The main problem now, and for a couple of hundred years, is alienation. It is more obvious now than ever before, because so many people have led lives of peace, comfort, convenience and prosperity – lives that might have seemed paradisal to those in the past. Yet people are deeply discontented; and indeed expend great time and effort on distracting themselves and in blotting out consciousness with intoxication.

Materialism says we ought to be happy and fulfilled; but daily, hourly experience is of emptiness, meaninglessness, purposelessness and disconnection. Modern people are lonely from simple lack of human contact with those (mostly family) who love them; but modern people are also existentially lonely in the deep sense that even when surrounded by others, they feel cut-off – even when surrounded by pleasures and comforts, they are pressed-upon by a horrible recognition that it is all arbitrary, futile, temporary…

Some of us can remember times in our childhood when this was not so; when everything around us was alive, conscious – we were part of the world and the world was extended from us. Life might be pleasurable or miserable; but it meant something, and it was going somewhere – and we were immersed in this process, an integral part of it.

This childhood relation to reality was not, of course, an explicit awareness – indeed that was a vital part of its reality. Our lack of awareness of our selves as separate was the reason why we experienced life as an undivided whole. And it was the incremental increase in self-awareness which caused us to become cut-off from the world: which led to us regarding the rest of the world as things rather than beings.

Indeed, so extreme is the alienation of the modern world that not only do we regard the rest of reality as things – we even regard ourselves as things. In public discourse it is normal, in a sense compulsory (if you don’t want to be seen as crazy) to speak of humans as accidental products of contingent evolutionary processes, as passive ‘victims’ of our childhood experiences; and of personality and ability and uniqueness as being the kind of information pattern that could n principle be downloaded into a computer, or transferred to another person.

In fact we are even alienated from our own thoughts - which means that we don't trust the content of our own minds. This is common nowadays, indeed regarded as sophisticated. Yet - in a world-historical perspective - this is a quite extraordinary situation. And, unless the intrinsic absurdity and nihilism is explicitly recognised, it is a hellish trap from which we cannot ever escape, because we do not perceive that we are trapped.

The expression ‘meat robot’ encapsulates this mainstream world view – the view underpinning the mass media; the single, linked mega-bureaucracy of the modern state; the world of mainstream arts and ideas… it is constantly pressing upon us as an underlying and mostly explicitly-denied anti-reality.

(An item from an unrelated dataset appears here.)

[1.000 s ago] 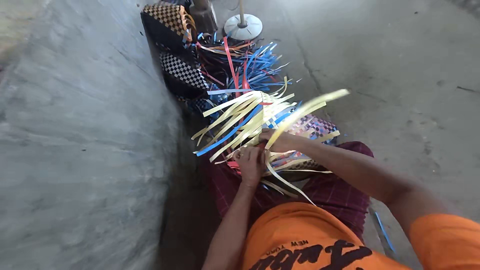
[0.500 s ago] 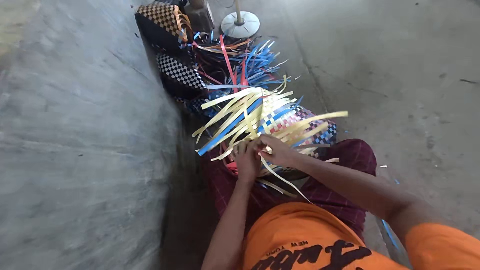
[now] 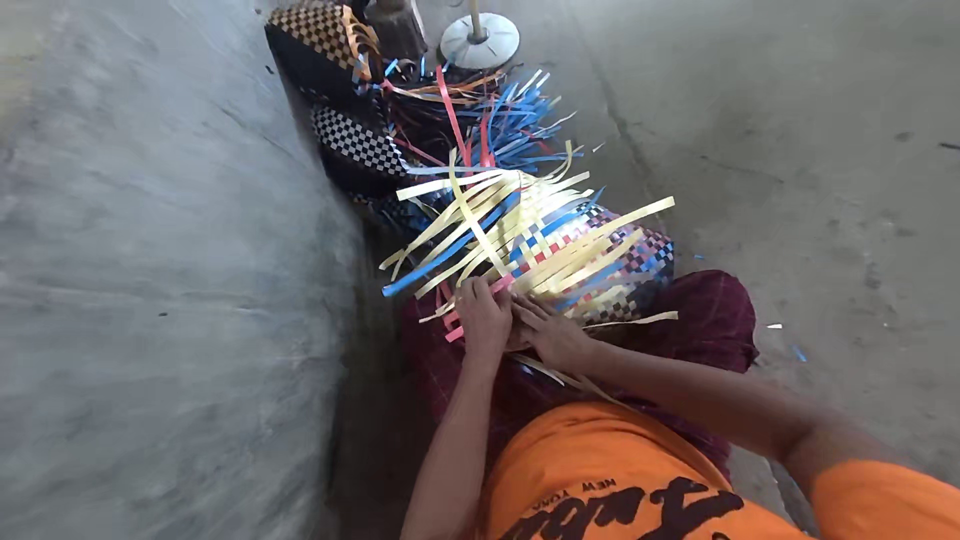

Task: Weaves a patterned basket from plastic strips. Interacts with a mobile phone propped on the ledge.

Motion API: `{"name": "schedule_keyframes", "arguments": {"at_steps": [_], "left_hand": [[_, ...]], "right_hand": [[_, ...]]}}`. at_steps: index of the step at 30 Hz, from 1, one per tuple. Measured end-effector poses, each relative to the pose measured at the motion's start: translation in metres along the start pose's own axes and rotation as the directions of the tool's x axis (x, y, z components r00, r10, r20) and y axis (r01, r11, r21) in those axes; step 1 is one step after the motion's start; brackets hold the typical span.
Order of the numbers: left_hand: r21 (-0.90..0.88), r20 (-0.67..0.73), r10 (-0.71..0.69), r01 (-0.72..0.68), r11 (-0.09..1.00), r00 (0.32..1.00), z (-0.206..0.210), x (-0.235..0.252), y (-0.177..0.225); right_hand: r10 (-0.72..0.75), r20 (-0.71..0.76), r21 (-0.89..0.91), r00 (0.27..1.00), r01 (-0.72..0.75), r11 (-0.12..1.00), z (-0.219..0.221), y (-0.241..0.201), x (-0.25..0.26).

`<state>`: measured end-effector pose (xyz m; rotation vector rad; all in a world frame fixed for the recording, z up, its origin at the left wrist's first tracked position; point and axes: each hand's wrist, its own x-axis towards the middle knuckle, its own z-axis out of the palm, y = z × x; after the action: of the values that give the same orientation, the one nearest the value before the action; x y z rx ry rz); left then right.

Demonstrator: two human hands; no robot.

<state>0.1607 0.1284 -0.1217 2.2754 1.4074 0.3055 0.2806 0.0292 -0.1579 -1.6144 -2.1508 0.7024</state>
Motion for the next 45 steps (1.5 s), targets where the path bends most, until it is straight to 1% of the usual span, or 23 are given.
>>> {"name": "schedule_keyframes", "arguments": {"at_steps": [2, 4, 7, 8, 9, 11, 15, 20, 22, 24, 25, 26, 27, 28, 29, 30, 31, 32, 34, 36, 39, 42, 45], "left_hand": [[0.018, 0.134, -0.081, 0.079, 0.997, 0.988, 0.003, 0.02, -0.002], [0.005, 0.224, -0.086, 0.087, 0.996, 0.971, 0.003, 0.028, -0.003], [-0.081, 0.24, -0.005, 0.025, 0.996, 0.971, -0.001, 0.027, -0.004], [-0.105, 0.23, 0.036, -0.012, 0.994, 0.972, -0.003, 0.024, -0.003], [-0.126, 0.226, 0.075, -0.048, 0.991, 0.971, -0.005, 0.02, -0.003], [-0.156, 0.269, 0.101, -0.06, 0.986, 0.958, -0.014, 0.011, 0.0], [-0.272, 0.255, 0.144, -0.072, 0.96, 0.956, -0.018, -0.004, -0.014], [-0.355, 0.292, 0.147, -0.035, 0.934, 0.945, -0.012, -0.01, -0.027], [-0.396, 0.306, 0.147, -0.015, 0.918, 0.941, -0.013, -0.009, -0.029], [-0.431, 0.318, 0.151, 0.001, 0.902, 0.936, -0.016, -0.009, -0.033], [-0.44, 0.317, 0.155, 0.001, 0.898, 0.936, -0.016, -0.01, -0.035], [-0.445, 0.319, 0.154, 0.004, 0.895, 0.935, -0.017, -0.01, -0.036], [-0.449, 0.322, 0.156, 0.005, 0.894, 0.934, -0.019, -0.01, -0.037], [-0.453, 0.325, 0.161, 0.003, 0.892, 0.932, -0.019, -0.009, -0.038], [-0.457, 0.333, 0.159, 0.012, 0.889, 0.929, -0.02, -0.008, -0.038], [-0.459, 0.352, 0.146, 0.035, 0.888, 0.924, -0.02, -0.007, -0.038], [-0.461, 0.365, 0.136, 0.052, 0.886, 0.921, -0.02, -0.007, -0.037], [-0.466, 0.373, 0.132, 0.063, 0.882, 0.918, -0.02, -0.007, -0.037], [-0.494, 0.378, 0.14, 0.071, 0.867, 0.915, -0.017, -0.008, -0.039], [-0.549, 0.361, 0.176, 0.057, 0.834, 0.916, -0.013, -0.008, -0.045], [-0.579, 0.363, 0.196, 0.056, 0.813, 0.911, -0.013, -0.009, -0.044], [-0.539, 0.421, 0.177, 0.087, 0.838, 0.89, -0.021, -0.012, -0.035], [-0.451, 0.412, 0.196, 0.012, 0.892, 0.89, -0.018, -0.009, -0.035]], "right_hand": [[-0.071, -0.13, 0.056, 0.989, 0.079, 0.995, -0.004, 0.005, -0.002], [-0.035, -0.226, 0.167, 0.974, 0.074, 0.983, -0.025, 0.006, 0.001], [0.106, -0.311, 0.193, 0.945, -0.047, 0.98, -0.056, 0.019, 0.026], [0.105, -0.334, 0.155, 0.937, -0.056, 0.986, -0.061, 0.029, 0.038], [0.087, -0.345, 0.122, 0.935, -0.047, 0.991, -0.063, 0.039, 0.05], [0.06, -0.314, 0.141, 0.948, -0.016, 0.99, -0.064, 0.05, 0.069], [-0.009, -0.309, 0.198, 0.951, 0.073, 0.977, -0.061, 0.043, 0.075], [0.142, -0.225, 0.237, 0.964, -0.087, 0.968, -0.057, 0.037, 0.064], [0.185, -0.285, 0.304, 0.94, -0.095, 0.948, -0.061, 0.035, 0.064], [0.238, -0.391, 0.407, 0.889, -0.065, 0.911, -0.077, 0.025, 0.059], [0.287, -0.401, 0.472, 0.87, -0.073, 0.879, -0.087, 0.018, 0.053], [0.363, -0.348, 0.543, 0.864, -0.13, 0.83, -0.094, 0.008, 0.044], [0.437, -0.216, 0.598, 0.873, -0.235, 0.766, -0.098, -0.002, 0.035], [0.474, 0.0, 0.613, 0.881, -0.374, 0.696, -0.097, -0.009, 0.027], [0.46, 0.227, 0.576, 0.858, -0.499, 0.647, -0.09, -0.013, 0.021], [0.416, 0.389, 0.516, 0.822, -0.569, 0.641, -0.079, -0.014, 0.017], [0.367, 0.469, 0.472, 0.803, -0.579, 0.665, -0.071, -0.017, 0.015], [0.323, 0.493, 0.453, 0.808, -0.556, 0.697, -0.07, -0.021, 0.014], [0.274, 0.448, 0.498, 0.851, -0.492, 0.714, -0.079, -0.032, 0.018], [0.291, 0.363, 0.547, 0.885, -0.456, 0.702, -0.087, -0.036, 0.027], [0.324, 0.3, 0.544, 0.897, -0.44, 0.715, -0.089, -0.031, 0.04], [0.29, 0.204, 0.471, 0.935, -0.353, 0.808, -0.092, -0.018, 0.046], [0.188, 0.169, 0.353, 0.967, -0.238, 0.905, -0.097, 0.005, 0.041]]}}
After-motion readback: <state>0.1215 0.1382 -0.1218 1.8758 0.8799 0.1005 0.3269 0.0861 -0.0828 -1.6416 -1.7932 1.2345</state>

Our thought world is one in which everything solid and objective points to the meaninglessness, purposelessness and isolation of life – that our life is indeed an illusion, a self-deception – and at the same time all this is being implicitly denied by the demands for our compassion, generosity, hard work, good behaviour… and all the idealisms of mainstream politics which must be taken with the utmost seriousness – egalitarianism, anti-sexism, anti-racism… all that socio-political stuff we ‘meat robots’ are supposed to be committed to, to sacrifice our livelihoods and futures to…

Alienation is a nightmare – a self-contradictory state which imposes itself and denies itself simultaneously. We are blamed for not being contented with materialism, and it is demanded that we feel and express ‘concern’ for vague ideals; we are manipulated and pressured into the shallowest consumerism and slavish fashion-following and mocked for it. Alienation is a nightmare because all possibilities within that world are bad, incoherent, and purposeless – according to the world of the nightmare there is nowhere to escape from the nightmare – the nightmare is everything and everywhere because it is metaphysical. We have been trapped by our assumptions.  

But change the assumptions and we are free.

2 comments:

David Balfour said...

That is it exactly...you nailed it!

Bruce Charlton said...

@David - Thanks.

The clearer I can express this to myself, the more it helps in achieving it: more intensely and for more of the time.